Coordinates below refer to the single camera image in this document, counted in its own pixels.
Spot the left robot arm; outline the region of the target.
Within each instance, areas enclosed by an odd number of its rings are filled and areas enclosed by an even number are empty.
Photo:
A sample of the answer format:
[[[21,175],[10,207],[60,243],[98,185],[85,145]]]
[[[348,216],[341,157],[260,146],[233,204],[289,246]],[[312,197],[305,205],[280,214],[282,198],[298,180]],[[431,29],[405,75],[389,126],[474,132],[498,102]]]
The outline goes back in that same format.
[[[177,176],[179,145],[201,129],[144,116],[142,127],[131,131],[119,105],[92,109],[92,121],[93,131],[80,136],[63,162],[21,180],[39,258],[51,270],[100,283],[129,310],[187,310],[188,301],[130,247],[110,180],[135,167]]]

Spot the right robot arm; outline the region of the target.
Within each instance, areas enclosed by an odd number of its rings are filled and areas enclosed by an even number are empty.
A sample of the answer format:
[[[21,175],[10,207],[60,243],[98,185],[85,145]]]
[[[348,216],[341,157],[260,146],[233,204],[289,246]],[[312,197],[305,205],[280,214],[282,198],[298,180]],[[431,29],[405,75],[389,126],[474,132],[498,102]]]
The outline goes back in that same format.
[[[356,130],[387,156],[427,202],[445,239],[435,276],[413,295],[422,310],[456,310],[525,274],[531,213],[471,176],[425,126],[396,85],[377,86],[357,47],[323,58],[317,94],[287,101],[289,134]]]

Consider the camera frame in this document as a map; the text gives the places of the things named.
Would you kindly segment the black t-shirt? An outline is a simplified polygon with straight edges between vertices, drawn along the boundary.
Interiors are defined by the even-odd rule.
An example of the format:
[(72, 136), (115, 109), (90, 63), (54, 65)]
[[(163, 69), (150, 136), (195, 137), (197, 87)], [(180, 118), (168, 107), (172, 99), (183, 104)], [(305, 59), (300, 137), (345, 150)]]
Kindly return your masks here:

:::::

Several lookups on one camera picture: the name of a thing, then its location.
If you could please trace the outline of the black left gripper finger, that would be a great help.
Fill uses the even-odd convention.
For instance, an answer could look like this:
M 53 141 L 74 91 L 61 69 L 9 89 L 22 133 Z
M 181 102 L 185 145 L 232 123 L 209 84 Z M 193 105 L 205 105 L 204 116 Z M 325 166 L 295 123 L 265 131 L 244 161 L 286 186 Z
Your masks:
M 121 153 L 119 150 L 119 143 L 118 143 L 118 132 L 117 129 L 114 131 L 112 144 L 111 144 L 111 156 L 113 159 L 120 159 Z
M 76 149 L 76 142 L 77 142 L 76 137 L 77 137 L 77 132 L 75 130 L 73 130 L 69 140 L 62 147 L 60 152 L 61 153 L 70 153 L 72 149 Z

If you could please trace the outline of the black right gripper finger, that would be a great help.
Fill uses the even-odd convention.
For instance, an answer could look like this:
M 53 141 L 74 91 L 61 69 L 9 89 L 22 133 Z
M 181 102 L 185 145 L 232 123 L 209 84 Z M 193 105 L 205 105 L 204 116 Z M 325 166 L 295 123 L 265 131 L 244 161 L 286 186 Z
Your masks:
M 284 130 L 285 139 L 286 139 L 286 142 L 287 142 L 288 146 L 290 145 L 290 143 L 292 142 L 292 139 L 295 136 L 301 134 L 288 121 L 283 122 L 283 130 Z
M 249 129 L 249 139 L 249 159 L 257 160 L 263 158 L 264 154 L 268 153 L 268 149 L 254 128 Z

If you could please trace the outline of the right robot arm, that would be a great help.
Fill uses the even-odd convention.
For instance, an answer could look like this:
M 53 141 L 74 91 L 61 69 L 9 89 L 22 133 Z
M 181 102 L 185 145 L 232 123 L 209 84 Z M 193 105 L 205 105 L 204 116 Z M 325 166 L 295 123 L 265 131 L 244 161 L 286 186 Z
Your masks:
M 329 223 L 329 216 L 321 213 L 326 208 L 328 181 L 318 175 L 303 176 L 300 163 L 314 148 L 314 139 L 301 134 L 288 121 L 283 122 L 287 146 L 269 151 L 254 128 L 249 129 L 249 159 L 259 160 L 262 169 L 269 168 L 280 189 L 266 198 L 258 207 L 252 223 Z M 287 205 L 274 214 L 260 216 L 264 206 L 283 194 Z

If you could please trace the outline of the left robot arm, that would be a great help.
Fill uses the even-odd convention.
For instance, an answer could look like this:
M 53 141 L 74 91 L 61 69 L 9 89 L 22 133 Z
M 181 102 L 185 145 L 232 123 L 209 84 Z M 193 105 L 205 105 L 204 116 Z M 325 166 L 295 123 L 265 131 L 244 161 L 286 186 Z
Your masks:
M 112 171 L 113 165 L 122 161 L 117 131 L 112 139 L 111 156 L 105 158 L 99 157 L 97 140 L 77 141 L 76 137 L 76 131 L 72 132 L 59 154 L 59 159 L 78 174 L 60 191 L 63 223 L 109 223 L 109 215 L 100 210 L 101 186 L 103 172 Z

:::::

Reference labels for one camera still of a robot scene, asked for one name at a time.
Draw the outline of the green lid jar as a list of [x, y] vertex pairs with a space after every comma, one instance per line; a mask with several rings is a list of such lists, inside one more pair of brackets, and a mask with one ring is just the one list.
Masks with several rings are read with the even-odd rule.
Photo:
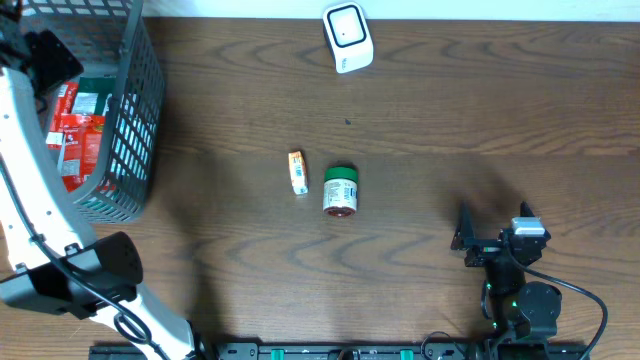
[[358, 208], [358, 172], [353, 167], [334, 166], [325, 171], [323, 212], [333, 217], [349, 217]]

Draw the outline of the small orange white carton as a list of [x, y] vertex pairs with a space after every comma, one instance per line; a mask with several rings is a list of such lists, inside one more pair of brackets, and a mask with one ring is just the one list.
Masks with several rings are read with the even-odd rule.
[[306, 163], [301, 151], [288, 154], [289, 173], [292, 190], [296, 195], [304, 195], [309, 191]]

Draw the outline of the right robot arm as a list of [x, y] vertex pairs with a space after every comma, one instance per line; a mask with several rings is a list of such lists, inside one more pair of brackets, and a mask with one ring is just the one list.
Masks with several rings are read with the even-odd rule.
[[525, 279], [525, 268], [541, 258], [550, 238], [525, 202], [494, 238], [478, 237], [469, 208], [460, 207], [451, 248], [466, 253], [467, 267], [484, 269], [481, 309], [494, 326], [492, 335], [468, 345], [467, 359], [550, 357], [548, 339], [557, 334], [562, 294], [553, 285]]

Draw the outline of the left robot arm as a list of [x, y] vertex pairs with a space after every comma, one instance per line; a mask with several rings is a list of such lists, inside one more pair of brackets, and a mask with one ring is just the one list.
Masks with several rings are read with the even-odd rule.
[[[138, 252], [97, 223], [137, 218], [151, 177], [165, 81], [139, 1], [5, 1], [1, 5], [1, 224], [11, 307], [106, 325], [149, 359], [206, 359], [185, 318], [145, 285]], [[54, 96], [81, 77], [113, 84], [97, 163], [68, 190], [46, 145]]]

:::::

• **The task**: Copy each line of the listing in which the word "gripper" can be found.

• **Exercise answer**:
If you could please trace the outline of the black left gripper finger, that would be a great help.
If you could please trace the outline of the black right gripper finger, that would be a great help.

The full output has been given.